Забудьте об ипомеях и разверстых ирисах с их откровенной отсылкой к женской сексуальности. Если и существует картина, заключающая в себе все тайны Джорджии О’Кифф, то это что-то более непритязательное и куда менее эффектное. Стена глинобитного дома – однообразная коричневая поверхность, ограниченная небом и прорезанная дверным проемом, неровным черным прямоугольником абсолютно негативного пространства.

О’Кифф нравилось писать одни и те же вещи снова и снова, пока не удавалось добраться до их сути, объясняющей секрет ее влечения. Цветы, растрепанные петунии и дурман вонючий, сменились городскими пейзажами Нью-Йорка, а потом коровьими черепами и разными костями животных, сюрреалистично парящими в ясных голубых небесах над выжженными солнцем бороздчатыми холмами Нью-Мексико.

Этот пейзаж вошел в ее сердце, именно здесь в 1930-е годы началась ее одержимость той стеной с дверью, находившейся во внутреннем дворе полуразрушенной фермы в Абикиу. Сперва она купила дом – процесс занял целое десятилетие, – после чего приступила к методичной документации этого загадочного мотива на холсте, создав почти двадцать его версий. «Я постоянно пыталась изобразить ту дверь, но мне ни разу это не удалось, – призналась она. – Наверное, это мое проклятие – я никак не могу покончить с той дверью».

Это притяжение озадачивает, однако в истории необыкновенной жизни Джорджии О’Кифф было немало стен и дверей. Как реализовать то, что у тебя внутри, свои таланты и желания, когда ты прижат к стене предрассудками, представлениями об обязанностях женщины и возможностях художника, которые ограничивают твою свободу? О’Кифф не пробила эту стену – не в ее стиле, – но призвала на помощь всё свое благоразумие и силу воли, чтобы найти обходной путь.

Своими картинами, не говоря уже о тех новациях, которые она привнесла в свою частную жизнь, О’Кифф проложила дорогу в мир открытости и свободы, пугающий и пьянящий одновременно. «Я испытывала страх каждую секунду своей жизни, – сказала она, – но никогда не позволяла этому страху помешать мне делать исключительно то, что я хотела».

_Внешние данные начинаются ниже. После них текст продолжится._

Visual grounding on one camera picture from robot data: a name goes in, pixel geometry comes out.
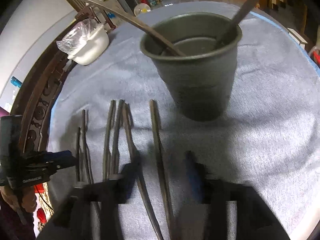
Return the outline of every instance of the plastic bag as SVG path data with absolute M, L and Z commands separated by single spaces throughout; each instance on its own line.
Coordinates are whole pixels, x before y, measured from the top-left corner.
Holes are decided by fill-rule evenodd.
M 87 44 L 88 39 L 96 28 L 97 22 L 93 19 L 85 19 L 78 22 L 61 41 L 56 42 L 58 49 L 69 55 L 75 55 Z

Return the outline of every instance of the chopstick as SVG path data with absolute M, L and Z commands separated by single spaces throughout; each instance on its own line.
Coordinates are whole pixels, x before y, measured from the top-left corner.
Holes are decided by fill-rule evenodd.
M 130 127 L 130 123 L 129 123 L 127 104 L 123 105 L 122 113 L 123 113 L 124 130 L 125 130 L 125 135 L 127 138 L 127 143 L 128 143 L 129 153 L 130 153 L 130 159 L 132 161 L 134 159 L 134 157 L 136 157 L 137 155 L 140 155 L 140 152 L 137 150 L 137 148 L 135 147 L 133 140 L 132 140 L 132 133 L 131 133 L 131 127 Z M 138 189 L 140 191 L 143 204 L 147 210 L 147 214 L 150 219 L 151 225 L 156 233 L 156 237 L 158 238 L 158 240 L 164 240 L 162 233 L 161 233 L 159 223 L 156 219 L 156 215 L 155 215 L 155 212 L 153 210 L 153 207 L 152 207 L 149 195 L 148 195 L 146 182 L 145 182 L 143 174 L 142 174 L 142 169 L 140 169 L 140 171 L 138 172 L 137 184 L 138 184 Z
M 162 200 L 164 205 L 164 212 L 165 212 L 165 216 L 168 224 L 169 236 L 170 236 L 170 239 L 172 240 L 174 239 L 173 225 L 172 225 L 173 212 L 172 212 L 169 184 L 165 177 L 164 165 L 163 165 L 163 159 L 162 159 L 162 145 L 161 145 L 160 136 L 159 136 L 159 124 L 158 124 L 158 116 L 159 116 L 158 106 L 156 101 L 154 100 L 150 100 L 149 104 L 150 104 L 152 133 L 153 133 L 153 141 L 155 144 L 155 154 L 156 154 L 156 162 L 158 167 L 158 176 L 159 176 L 159 182 L 160 182 L 161 195 L 162 195 Z

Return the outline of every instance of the floor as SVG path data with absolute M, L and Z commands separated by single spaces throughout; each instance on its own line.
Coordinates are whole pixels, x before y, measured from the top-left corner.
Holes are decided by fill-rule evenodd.
M 172 4 L 176 4 L 176 3 L 182 3 L 182 2 L 193 2 L 193 1 L 215 1 L 215 2 L 224 2 L 224 3 L 228 3 L 228 4 L 234 4 L 237 6 L 242 6 L 243 3 L 246 0 L 162 0 L 162 2 L 160 2 L 160 4 L 152 7 L 152 9 L 155 8 L 159 8 L 162 6 L 170 6 Z M 267 14 L 266 12 L 254 8 L 252 11 L 263 15 L 264 17 L 272 20 L 273 22 L 277 23 L 278 25 L 282 26 L 282 27 L 289 27 L 289 28 L 293 28 L 293 29 L 297 29 L 294 26 L 294 21 L 293 21 L 293 15 L 290 13 L 290 11 L 288 9 L 283 9 L 283 8 L 279 8 L 279 11 L 276 12 L 274 10 L 269 10 L 269 14 Z

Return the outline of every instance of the wire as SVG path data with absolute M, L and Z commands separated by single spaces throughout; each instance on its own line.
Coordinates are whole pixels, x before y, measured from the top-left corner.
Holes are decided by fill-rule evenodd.
M 36 187 L 36 190 L 37 190 L 40 198 L 42 199 L 42 201 L 53 211 L 53 208 L 52 208 L 52 207 L 43 199 L 43 197 L 41 196 L 41 194 L 40 194 L 40 192 L 39 192 L 39 190 L 38 190 L 37 185 L 35 185 L 35 187 Z

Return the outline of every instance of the white wall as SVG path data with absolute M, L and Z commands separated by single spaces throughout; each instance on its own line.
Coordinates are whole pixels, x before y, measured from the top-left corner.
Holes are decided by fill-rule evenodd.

Она была сельской девчонкой, выросшей на широких равнинах Висконсина. Ее мать хотела стать врачом, а несколько тетушек остались старыми девами, предпочтя замужеству карьеру. В семье царила атмосфера холода и аскетизма, каждому приходилось полагаться на собственные силы. Родившаяся 15 ноября 1887 года Джорджия была старшей дочерью в семье и помогала присматривать за целым выводком сестер. Первым ее воспоминанием был «ослепительно яркий свет – свет, заливающий всё вокруг», и в одиннадцать лет она решила стать художником.

В семнадцать, упорно стремясь к своей цели, О’Кифф поступила в Чикагский институт искусств, однако период ее ученичества затянулся. Время, проведенное в Нью-Йорке, в Лиге студентов-художников, приобщило ее к радостям городской светской жизни и попутно привело к пониманию того, что искусство требует не только честолюбия, но и жертв. «Я впервые научилась говорить себе „нет“, когда перестала танцевать, – сказала она. – Я очень любила танцевать. Но если я танцевала всю ночь, то потом три дня не могла заниматься живописью».